(Records provided):
::::

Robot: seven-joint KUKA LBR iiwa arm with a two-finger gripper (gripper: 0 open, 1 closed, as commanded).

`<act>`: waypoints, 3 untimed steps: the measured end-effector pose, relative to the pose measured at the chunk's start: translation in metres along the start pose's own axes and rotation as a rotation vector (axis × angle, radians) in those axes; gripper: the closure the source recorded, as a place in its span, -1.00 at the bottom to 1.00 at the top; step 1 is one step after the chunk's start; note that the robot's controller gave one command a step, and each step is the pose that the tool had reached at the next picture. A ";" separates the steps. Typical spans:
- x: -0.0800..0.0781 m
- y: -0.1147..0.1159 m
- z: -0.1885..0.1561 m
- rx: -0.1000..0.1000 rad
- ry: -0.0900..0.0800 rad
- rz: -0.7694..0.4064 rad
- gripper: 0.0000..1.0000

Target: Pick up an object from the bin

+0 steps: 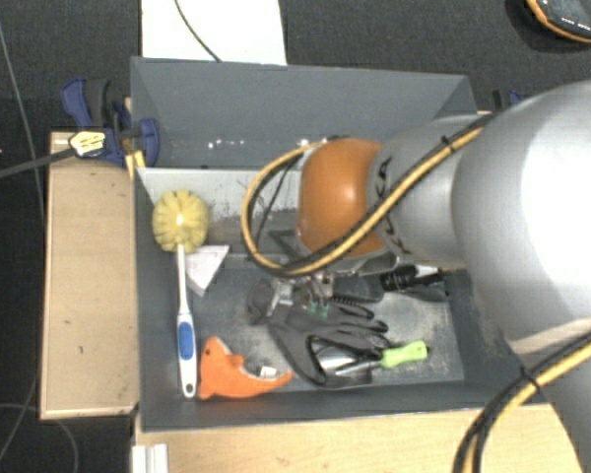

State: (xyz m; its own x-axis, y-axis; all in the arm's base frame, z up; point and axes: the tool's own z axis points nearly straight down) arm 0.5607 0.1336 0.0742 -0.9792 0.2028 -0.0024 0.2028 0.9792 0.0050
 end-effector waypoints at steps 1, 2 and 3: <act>0.001 -0.001 -0.016 0.003 0.006 0.000 1.00; 0.000 0.000 -0.033 0.000 0.001 0.001 1.00; 0.000 0.000 -0.048 0.000 0.001 0.001 1.00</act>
Offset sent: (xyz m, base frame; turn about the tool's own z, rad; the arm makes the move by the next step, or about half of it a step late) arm -0.0006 -0.0004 0.0548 0.0002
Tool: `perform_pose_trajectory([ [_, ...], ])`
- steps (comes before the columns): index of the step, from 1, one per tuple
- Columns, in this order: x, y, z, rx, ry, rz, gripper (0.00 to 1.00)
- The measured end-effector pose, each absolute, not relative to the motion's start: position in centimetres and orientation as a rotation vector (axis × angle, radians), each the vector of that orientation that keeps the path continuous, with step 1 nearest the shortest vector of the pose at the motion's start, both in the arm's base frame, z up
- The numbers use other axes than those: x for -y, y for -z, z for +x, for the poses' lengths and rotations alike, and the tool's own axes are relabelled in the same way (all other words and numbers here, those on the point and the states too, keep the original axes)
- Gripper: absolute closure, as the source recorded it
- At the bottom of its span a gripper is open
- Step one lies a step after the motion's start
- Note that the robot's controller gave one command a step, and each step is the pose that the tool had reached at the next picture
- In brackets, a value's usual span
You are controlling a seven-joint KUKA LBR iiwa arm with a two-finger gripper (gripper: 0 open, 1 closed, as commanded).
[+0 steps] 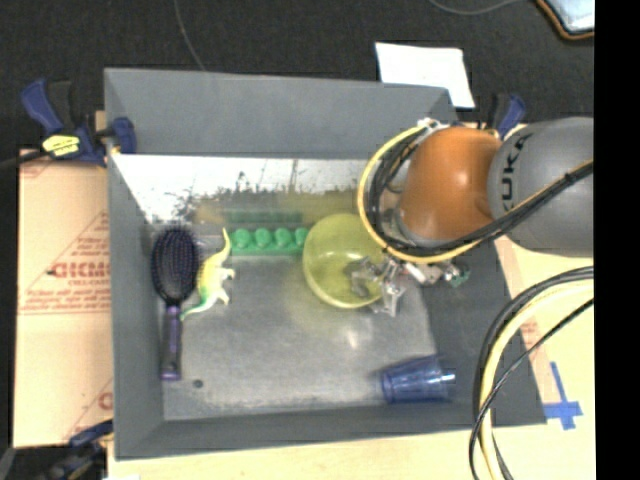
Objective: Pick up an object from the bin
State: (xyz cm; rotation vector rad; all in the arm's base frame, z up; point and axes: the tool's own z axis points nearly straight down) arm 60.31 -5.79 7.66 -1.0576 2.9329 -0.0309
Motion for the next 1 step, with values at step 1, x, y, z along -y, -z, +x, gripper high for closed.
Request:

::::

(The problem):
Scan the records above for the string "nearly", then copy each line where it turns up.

(Finished task):
State: (xyz m; its own x-axis, y-axis; all in the arm's base frame, z up; point and axes: the tool's own z axis points nearly straight down) arm 0.5607 0.1336 0.0742 -0.9792 0.2028 -0.0024 0.2028 0.9792 0.0050
State: (xyz cm; rotation vector rad; all in the arm's base frame, z up; point and axes: the tool's own z axis points nearly straight down) arm 60.31 -5.79 7.66 -1.0576 2.9329 -0.0309

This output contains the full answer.